Minuscule 267 (in the Gregory-Aland numbering), ε 1289 (Soden), is a Greek minuscule manuscript of the New Testament, on parchment. Paleographically it has been assigned to the 12th century. It has marginalia.

== Description ==

The codex contains the text of the four Gospels on 396 parchment leaves, with lacunae (Matthew 1:1-8; Mark 1:1-7; Luke 1:1-8; Luke 24:50-John 1:12). The text is written in one column per page, in 20 lines per page.

The text is divided according to the Ammonian Sections (Matthew 343, Mark 241 – the last section in 16:9, Luke 339, John 231), whose numbers are given at the margin. There are also references to the Eusebian Canons (in Matthew and Mark in the same line as Ammonian Sections – see codex 112).

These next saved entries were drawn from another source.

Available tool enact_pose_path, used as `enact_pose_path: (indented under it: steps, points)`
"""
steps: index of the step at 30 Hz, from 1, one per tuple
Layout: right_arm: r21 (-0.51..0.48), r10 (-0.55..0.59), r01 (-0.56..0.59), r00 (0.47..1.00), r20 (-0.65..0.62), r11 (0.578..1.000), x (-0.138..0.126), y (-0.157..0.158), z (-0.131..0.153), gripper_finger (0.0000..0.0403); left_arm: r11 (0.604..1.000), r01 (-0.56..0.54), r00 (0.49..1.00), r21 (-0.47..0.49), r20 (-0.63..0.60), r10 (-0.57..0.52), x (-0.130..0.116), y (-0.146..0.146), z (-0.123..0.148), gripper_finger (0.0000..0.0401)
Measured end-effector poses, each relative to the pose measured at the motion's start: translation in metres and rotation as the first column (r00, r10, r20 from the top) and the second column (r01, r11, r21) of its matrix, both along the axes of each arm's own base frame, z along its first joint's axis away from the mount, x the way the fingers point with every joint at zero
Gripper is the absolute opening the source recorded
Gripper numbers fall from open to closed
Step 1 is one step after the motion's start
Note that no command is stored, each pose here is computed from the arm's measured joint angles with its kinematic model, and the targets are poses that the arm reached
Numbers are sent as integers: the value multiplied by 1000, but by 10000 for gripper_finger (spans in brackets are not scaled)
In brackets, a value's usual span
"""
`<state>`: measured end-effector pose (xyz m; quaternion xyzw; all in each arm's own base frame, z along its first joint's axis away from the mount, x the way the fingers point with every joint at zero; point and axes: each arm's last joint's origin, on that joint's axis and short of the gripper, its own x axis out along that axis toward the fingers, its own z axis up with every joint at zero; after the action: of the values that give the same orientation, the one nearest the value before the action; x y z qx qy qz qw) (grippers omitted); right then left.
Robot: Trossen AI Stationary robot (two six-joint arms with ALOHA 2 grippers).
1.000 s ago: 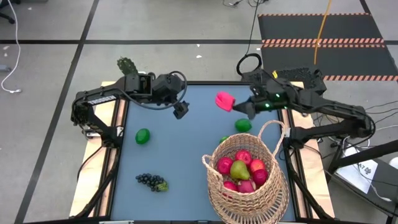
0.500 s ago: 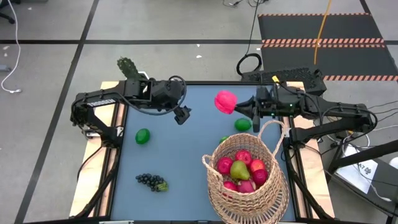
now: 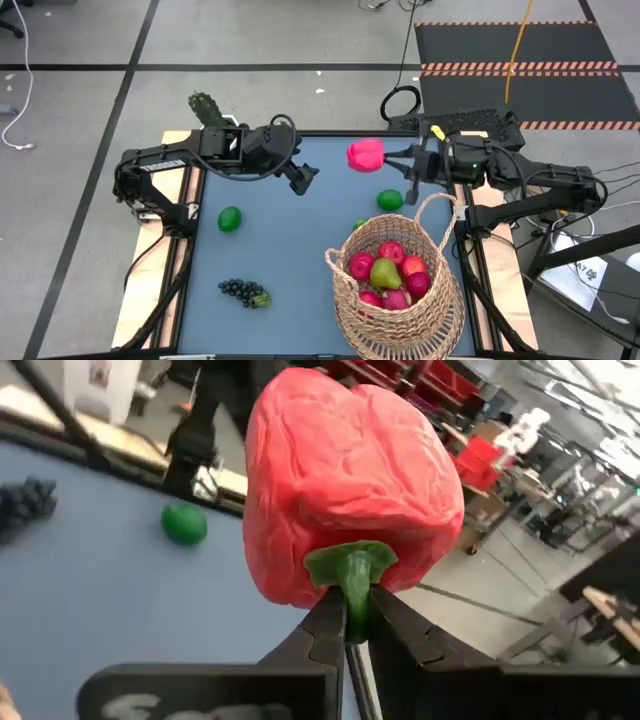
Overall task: Build produce basket
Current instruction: Put the bell pepper into the brown basket
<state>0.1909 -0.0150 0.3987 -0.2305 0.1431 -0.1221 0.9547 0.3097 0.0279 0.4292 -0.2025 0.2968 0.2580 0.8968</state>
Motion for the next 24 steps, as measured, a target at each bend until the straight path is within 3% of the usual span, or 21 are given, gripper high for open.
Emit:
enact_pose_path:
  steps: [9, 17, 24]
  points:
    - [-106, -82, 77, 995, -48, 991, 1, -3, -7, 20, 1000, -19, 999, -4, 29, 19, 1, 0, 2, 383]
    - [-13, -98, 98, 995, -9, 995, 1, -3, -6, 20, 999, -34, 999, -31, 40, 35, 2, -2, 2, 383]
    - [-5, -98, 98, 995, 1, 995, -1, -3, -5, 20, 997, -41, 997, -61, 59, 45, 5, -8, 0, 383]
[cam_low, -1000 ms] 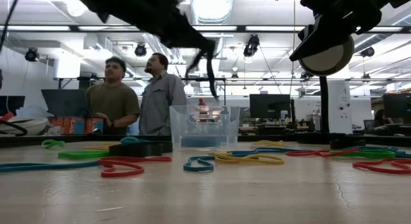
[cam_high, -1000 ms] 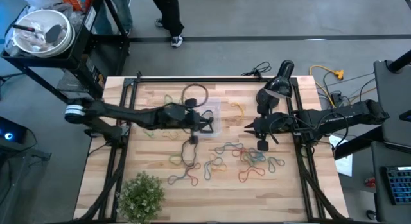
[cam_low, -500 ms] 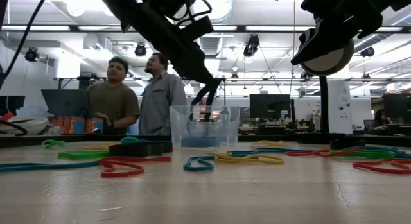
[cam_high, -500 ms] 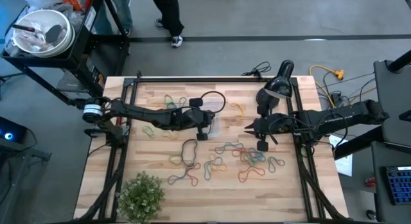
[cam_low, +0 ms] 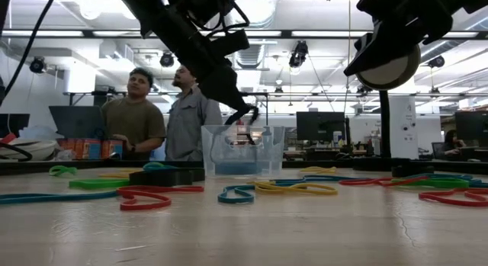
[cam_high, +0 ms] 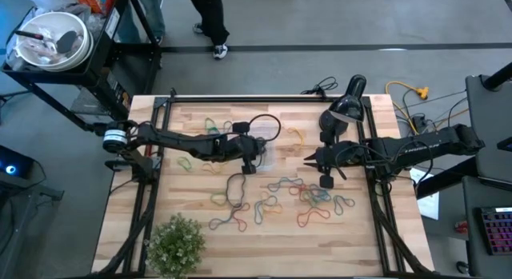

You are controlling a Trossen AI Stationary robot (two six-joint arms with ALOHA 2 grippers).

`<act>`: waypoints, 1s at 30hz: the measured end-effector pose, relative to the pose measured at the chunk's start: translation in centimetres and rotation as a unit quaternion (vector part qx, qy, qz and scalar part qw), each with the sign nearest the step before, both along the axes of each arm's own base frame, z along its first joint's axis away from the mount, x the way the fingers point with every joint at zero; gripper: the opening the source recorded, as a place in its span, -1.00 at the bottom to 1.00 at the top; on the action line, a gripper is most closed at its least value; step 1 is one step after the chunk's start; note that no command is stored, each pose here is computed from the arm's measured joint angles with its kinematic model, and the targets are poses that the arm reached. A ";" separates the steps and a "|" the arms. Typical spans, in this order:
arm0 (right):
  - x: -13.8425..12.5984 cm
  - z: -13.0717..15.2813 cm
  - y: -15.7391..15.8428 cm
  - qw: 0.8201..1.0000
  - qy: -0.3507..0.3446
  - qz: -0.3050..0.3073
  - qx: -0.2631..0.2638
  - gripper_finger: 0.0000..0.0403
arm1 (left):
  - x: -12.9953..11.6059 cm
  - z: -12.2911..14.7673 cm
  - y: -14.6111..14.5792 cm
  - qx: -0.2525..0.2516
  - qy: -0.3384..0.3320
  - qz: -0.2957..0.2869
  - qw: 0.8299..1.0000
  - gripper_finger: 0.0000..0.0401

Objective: Pick and place rubber bands into bin
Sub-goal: Put the black rubber band into the transparent bin

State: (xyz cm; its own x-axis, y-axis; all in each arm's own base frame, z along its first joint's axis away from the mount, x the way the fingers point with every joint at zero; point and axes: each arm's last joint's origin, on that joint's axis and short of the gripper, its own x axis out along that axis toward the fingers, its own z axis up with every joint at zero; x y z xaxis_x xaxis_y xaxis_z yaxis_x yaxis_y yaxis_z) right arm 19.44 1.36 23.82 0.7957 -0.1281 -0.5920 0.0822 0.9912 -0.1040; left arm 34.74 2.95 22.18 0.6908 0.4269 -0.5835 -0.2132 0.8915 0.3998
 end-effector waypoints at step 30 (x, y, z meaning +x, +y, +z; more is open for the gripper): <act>3.3 -3.8 -0.1 0.999 0.033 0.022 -0.025 -0.68 | -5.8 7.7 -4.0 -0.046 -0.046 -0.066 0.996 -0.25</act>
State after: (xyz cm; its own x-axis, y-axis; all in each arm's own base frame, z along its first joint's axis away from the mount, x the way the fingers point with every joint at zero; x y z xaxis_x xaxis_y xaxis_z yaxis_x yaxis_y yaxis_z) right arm 22.69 1.22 19.98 0.7610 -0.1247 -0.6367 0.0309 0.9872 -0.1565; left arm 28.96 -1.09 29.84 0.7891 0.2767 -0.5484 -0.1238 0.9461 0.2993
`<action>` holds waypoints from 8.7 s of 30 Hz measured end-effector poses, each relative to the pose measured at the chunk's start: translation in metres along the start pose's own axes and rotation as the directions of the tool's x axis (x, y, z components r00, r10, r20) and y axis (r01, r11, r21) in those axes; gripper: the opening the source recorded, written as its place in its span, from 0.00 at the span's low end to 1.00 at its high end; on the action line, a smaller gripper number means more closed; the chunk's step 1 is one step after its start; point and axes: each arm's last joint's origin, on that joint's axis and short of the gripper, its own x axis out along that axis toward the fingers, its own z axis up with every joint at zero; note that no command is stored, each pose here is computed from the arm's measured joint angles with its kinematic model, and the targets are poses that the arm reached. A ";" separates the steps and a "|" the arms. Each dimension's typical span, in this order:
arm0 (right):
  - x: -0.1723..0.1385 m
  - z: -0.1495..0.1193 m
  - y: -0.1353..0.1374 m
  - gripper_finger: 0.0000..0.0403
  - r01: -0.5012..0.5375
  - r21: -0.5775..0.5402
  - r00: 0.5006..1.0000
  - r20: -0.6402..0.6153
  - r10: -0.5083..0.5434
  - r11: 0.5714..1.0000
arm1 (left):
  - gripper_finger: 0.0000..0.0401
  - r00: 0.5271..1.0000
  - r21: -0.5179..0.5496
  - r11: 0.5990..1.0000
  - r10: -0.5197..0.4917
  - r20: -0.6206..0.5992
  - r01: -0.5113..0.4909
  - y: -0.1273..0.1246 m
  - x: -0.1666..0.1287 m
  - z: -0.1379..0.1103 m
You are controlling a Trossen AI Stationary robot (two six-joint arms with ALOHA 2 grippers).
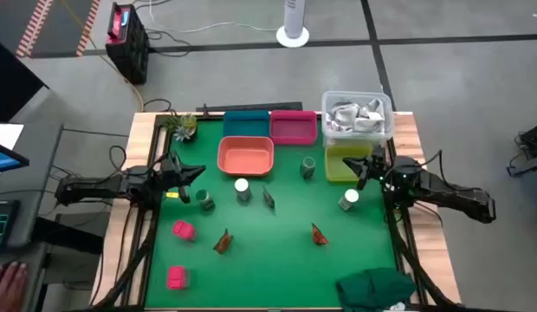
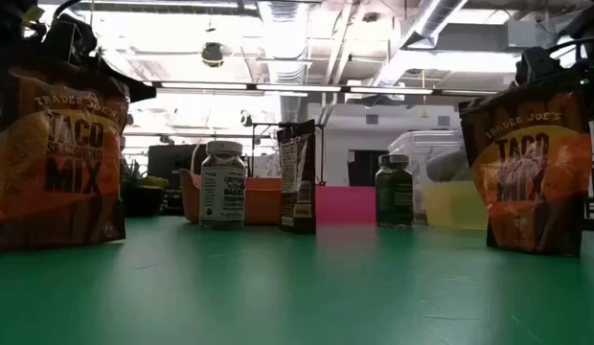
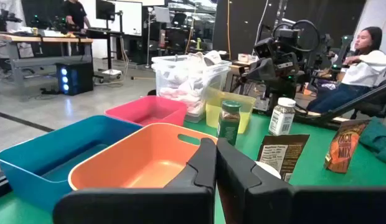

It contains Prolegomena, tables of the κεφαλαια (tables of contents) before each Gospel, lectionary markings at the margin, incipits, αναγνωσεις (Matthew 116; Mark 71, Luke 114, John 67), subscriptions at the end of each Gospel, and numbers of στιχοι.

== Text ==

The Greek text of the codex is a representative of the Byzantine text-type. Aland placed it in Category V.

According to the Claremont Profile Method it creates textual cluster along with the manuscripts 7, 1651, and 1654. The cluster stands close to the textual family K^{x}.

It belongs to the textual family 1424.

== History ==

The manuscript once belonged to Arsenikos, a monk. In 1605 (or 1606) it was presented to Nicodemus. The manuscripts was added to the list of New Testament manuscripts by Scholz (1794-1852).
It was examined and described by Paulin Martin. C. R. Gregory saw the manuscript in 1885.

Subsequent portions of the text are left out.